Trend Values for 2018

Processes

The dominant processes affecting the variability of sea-level rise along the U.S. East Coast are summarized below. Learn more by expanding the dropdowns and visiting our Processes page.

Steric Processes

At present, steric processes—primarily an increase in the volume of seawater as it warms—contribute relatively uniformly to sea-level rise at tide stations along the U.S. East Coast.

Glacial Isostatic Adjustment (GIA)

This process is causing most of our East Coast tide stations to subside (and thus relative sea level to rise). Exceptions are Eastport, Maine; Portland, Maine; and Boston, Massachusetts, which fall near the “zero line” between fore-bulge collapse and isostatic rebound. Jacksonville, Florida is uplifting slightly (causing relative sea level to fall), but not necessarily due to GIA (Sella et al. 2007). The maximum subsidence due to GIA (1.5 millimeters per year) is found around New Jersey (Karegar et al. 2017).

Water Storage/Withdrawal

Two anomalies in East Coast tide-gauge records suggest an influence of water storage and withdrawal practices (Karegar et al. 2017). A “southern anomaly”—with the highest subsidence rates along the entire East Coast—affects Norfolk, Virginia, Wilmington, North Carolina and Charleston, South Carolina.
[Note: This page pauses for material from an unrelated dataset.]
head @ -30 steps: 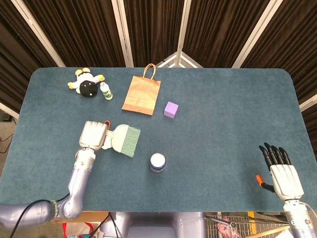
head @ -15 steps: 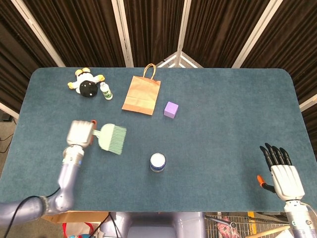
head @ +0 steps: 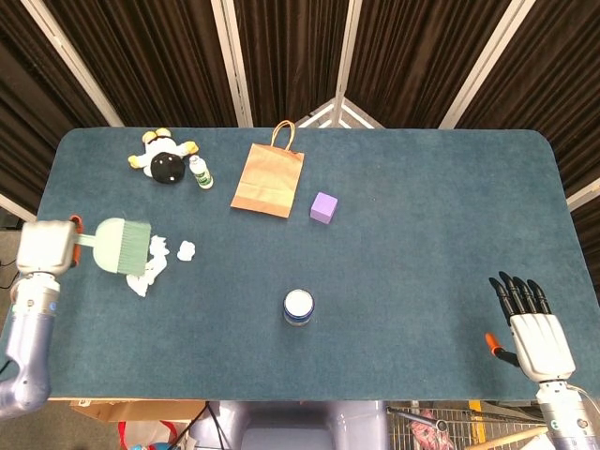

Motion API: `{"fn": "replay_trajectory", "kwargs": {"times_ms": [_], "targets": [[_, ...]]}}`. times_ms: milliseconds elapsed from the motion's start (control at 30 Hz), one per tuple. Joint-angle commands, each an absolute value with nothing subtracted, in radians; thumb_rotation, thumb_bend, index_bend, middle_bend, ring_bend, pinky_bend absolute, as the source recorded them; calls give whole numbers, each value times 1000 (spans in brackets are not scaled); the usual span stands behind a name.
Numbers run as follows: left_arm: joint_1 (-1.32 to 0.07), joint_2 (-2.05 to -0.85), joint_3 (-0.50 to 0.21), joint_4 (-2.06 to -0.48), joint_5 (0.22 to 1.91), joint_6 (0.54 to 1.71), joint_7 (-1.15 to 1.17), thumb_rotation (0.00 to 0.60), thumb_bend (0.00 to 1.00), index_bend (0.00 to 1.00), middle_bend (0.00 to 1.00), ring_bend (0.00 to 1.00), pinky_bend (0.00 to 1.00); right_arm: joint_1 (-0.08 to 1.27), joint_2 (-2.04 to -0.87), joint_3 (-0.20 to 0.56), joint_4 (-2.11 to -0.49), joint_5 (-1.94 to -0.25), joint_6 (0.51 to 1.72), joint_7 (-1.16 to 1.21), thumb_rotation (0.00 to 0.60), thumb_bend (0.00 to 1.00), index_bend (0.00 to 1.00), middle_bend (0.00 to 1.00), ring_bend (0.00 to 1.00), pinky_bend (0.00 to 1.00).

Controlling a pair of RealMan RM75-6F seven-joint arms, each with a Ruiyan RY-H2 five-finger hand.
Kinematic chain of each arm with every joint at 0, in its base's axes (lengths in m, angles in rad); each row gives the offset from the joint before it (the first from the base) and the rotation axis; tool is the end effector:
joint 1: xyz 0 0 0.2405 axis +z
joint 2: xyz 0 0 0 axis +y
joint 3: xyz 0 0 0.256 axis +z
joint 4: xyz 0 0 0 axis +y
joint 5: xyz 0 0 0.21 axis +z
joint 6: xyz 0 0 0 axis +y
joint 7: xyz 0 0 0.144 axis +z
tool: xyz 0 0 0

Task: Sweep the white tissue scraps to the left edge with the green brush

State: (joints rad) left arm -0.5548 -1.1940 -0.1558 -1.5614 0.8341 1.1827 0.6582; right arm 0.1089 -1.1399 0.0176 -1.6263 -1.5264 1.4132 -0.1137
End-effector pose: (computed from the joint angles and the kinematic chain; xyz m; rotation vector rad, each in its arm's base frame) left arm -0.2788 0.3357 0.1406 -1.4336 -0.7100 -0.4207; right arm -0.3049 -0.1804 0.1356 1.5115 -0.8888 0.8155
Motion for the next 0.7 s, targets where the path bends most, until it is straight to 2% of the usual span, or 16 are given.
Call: {"fn": "replay_trajectory", "kwargs": {"times_ms": [33,200,333,500,700], "targets": [[-548,-1159,-198,-1616,883,1205,587,600,768,770,1000,1000,1000,110,-1141,17,-1626,-1529,1413,-115,600,322,0,0,0,0],[-588,-1190,-219,-1696,899,1201,605,600,768,770,1000,1000,1000,112,-1142,19,-1624,-1526,1410,-112,600,323,0,0,0,0],[-627,-1274,-198,-1717,880,1196,692,600,767,770,1000,1000,1000,113,-1142,20,-1622,-1522,1406,-107,600,322,0,0,0,0],[-668,-1427,-183,-1674,816,1200,771,600,768,770,1000,1000,1000,111,-1140,19,-1623,-1519,1405,-101,600,323,0,0,0,0],[-696,-1530,-182,-1603,768,1210,815,600,767,770,1000,1000,1000,108,-1137,19,-1624,-1515,1407,-100,600,323,0,0,0,0]]}}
This is attributed to excessive groundwater withdrawal between the late 1970s and early 2000s, followed by a recovery. A “northern anomaly” impacts Eastport and Portland, Maine, where geologic loading from water storage above a dam contributes to local subsidence.
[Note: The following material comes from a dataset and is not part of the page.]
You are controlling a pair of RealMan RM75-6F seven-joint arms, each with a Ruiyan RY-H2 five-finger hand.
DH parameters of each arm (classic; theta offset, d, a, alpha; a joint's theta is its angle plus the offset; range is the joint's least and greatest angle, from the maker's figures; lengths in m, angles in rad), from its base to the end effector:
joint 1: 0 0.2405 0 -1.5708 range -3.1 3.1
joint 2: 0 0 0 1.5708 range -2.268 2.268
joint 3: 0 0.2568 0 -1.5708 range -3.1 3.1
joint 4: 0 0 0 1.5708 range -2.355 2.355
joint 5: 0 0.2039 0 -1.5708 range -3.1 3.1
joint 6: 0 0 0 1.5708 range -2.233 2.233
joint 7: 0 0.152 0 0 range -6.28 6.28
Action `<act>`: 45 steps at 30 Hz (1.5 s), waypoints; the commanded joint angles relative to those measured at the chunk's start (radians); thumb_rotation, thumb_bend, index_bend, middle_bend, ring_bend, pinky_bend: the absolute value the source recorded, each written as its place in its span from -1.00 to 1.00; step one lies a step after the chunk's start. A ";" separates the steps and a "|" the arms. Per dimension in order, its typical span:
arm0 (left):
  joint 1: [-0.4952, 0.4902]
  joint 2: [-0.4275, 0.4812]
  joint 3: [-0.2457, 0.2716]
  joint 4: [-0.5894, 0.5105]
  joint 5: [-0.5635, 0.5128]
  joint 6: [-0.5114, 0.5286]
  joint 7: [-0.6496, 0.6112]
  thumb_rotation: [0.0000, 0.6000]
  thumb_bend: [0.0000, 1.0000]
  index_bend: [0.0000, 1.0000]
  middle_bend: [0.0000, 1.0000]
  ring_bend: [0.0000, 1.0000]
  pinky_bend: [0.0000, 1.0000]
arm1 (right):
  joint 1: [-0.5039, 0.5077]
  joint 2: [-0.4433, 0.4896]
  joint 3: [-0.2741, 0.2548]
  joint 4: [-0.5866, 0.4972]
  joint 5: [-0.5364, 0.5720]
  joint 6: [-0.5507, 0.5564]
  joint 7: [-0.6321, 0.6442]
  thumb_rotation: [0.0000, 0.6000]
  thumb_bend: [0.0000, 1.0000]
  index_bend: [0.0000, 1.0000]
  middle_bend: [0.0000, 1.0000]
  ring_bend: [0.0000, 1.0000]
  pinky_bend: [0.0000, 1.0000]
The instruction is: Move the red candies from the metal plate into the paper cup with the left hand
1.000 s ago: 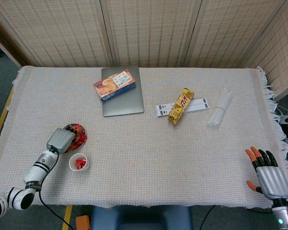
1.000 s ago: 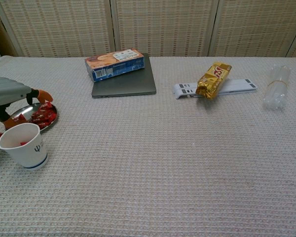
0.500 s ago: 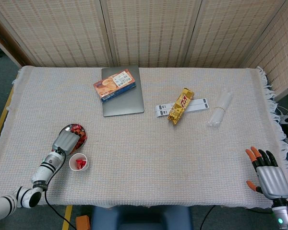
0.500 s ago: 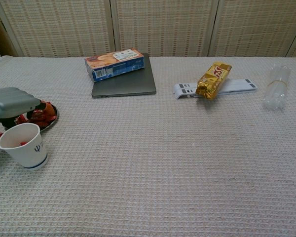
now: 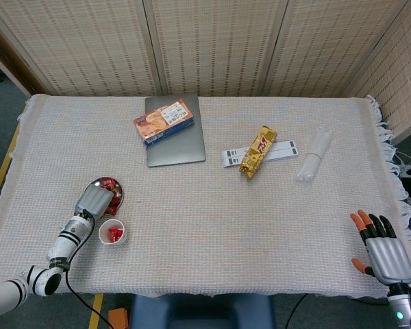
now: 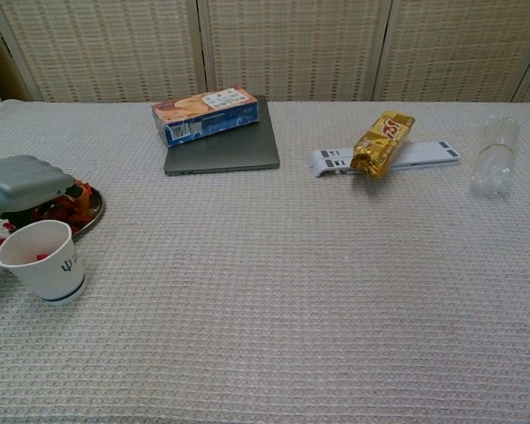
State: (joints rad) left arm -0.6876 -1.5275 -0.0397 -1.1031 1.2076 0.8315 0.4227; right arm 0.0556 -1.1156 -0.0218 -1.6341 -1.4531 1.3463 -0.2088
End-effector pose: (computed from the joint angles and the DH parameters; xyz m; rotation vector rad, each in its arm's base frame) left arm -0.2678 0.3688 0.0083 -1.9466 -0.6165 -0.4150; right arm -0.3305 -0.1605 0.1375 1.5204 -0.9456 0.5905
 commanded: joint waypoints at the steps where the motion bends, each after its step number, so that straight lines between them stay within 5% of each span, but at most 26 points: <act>1: 0.004 -0.001 -0.001 0.009 0.013 0.009 -0.018 1.00 -0.21 0.06 -0.01 0.10 1.00 | -0.001 0.000 0.000 0.000 0.000 0.001 0.001 1.00 -0.78 -1.00 -1.00 -1.00 -1.00; 12: 0.013 -0.012 -0.007 0.034 0.042 0.046 -0.044 1.00 0.00 0.34 0.33 0.28 1.00 | 0.000 0.001 -0.002 -0.002 0.001 0.001 0.000 1.00 -0.78 -1.00 -1.00 -1.00 -1.00; 27: 0.029 0.004 -0.026 0.013 0.071 0.101 -0.080 1.00 0.29 0.51 0.49 0.36 1.00 | 0.000 0.002 -0.002 -0.002 0.000 0.003 0.000 1.00 -0.78 -1.00 -1.00 -1.00 -1.00; 36: 0.069 0.135 -0.032 -0.194 0.113 0.197 -0.107 1.00 0.30 0.51 0.50 0.37 1.00 | -0.001 0.005 -0.009 -0.004 -0.014 0.006 0.008 1.00 -0.78 -1.00 -1.00 -1.00 -1.00; 45: 0.152 0.282 0.031 -0.459 0.205 0.319 -0.059 1.00 0.30 0.51 0.50 0.37 1.00 | -0.007 0.016 -0.025 -0.007 -0.052 0.019 0.029 1.00 -0.78 -1.00 -1.00 -1.00 -1.00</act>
State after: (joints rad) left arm -0.5662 -1.2872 -0.0338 -1.5077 1.3787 1.1109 0.3419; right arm 0.0494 -1.1013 -0.0449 -1.6401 -1.5017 1.3641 -0.1823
Ice Sheet Melting (Greenland and Antarctica)

Caption here.Ice sheets contribute to sea-level rise as they melt and calve, and as their consequent loss of mass decreases their gravitational pull on adjacent waters. NASA’s Gravity Recovery and Climate Experiment (GRACE) shows significant acceleration in the loss of ice-sheet mass in both Greenland and Antarctica (Velicogna et al. 2014). GRACE-based modeling shows that the Greenland ice sheet’s contribution to sea-level rise via melting decreases southward along the U.S. East Coast, from 0.15 millimeters per year in Maine to 0.07 mm/year in Florida. The contribution from Antarctic ice-sheet melting is distributed evenly along East Coast stations, affecting acceleration but not station-to-station variability in sea-level-rise trends (Davis and Vinogradova 2017).

At New England tide stations, the gravitational effects of Greenland’s loss of ice-sheet mass slightly counteract (-0.03 mm/year) the 0.15 mm/year of sea-level rise contributed by its meltwaters. Moving south, this contribution reverses. By Florida, the effects of gravitational loading contribute a small amount (0.1mm/year) to sea-level rise (Mitrovica et al. 2001).

Contributions to sea-level acceleration from melting of the Greenland and Antarctic ice sheets exceed those from ocean dynamics (including steric processes) and air-pressure effects at all stations south of Sandy Hook, New Jersey, and become relatively more important south of Norfolk, Virginia (Davis and Vinogradova 2017). In addition, the specific origin of glacial melt may affect the geographic distribution of its contribution to sea-level rise. For example, contributions to sea-level rise at the New York gauge can be connected to melting of the North-East Greenland Ice Stream, and the sub-continent’s Petermann and Humboldt glaciers (Larour et al. 2017).

Ocean Dynamics

Ezer et al. (2013) suggest that a recent slow-down in the Gulf Stream has contributed to higher sea levels along the U.S. East Coast, with the magnitude greatest at Cape Hatteras (between Norfolk, VA and Wilmington, NC) and decreasing northward. Kopp (2013) links acceleration in this area to the Atlantic Multidecadal Oscillation, North Atlantic Oscillation, and Gulf Stream North Wall indices. The long-term prognosis for changes in these dynamic processes are yet unresolved, hampering projections.

Other Factors

Piecuch and Ponte (2015) suggest that a string of low-pressure systems may be significantly impacting year-to-year variations in sea level along the U.S. East Coast by generating extreme upsurges in sea level. They suggest this may account for ~50% of sea level rise in New England during 2008 and 2010 and 10-30% of decade-scale sea-level accelerations in the mid-Atlantic “hot spot” (Boon 2012, Ezer and Corlett 2012; Sallenger et al. 2012). However, Davis and Vinogradova (2017) found this effect to be nil in the south and small (0.05 mm/yr) in the north; we thus believe it impacts short-term variability more than long-term sea-level rise.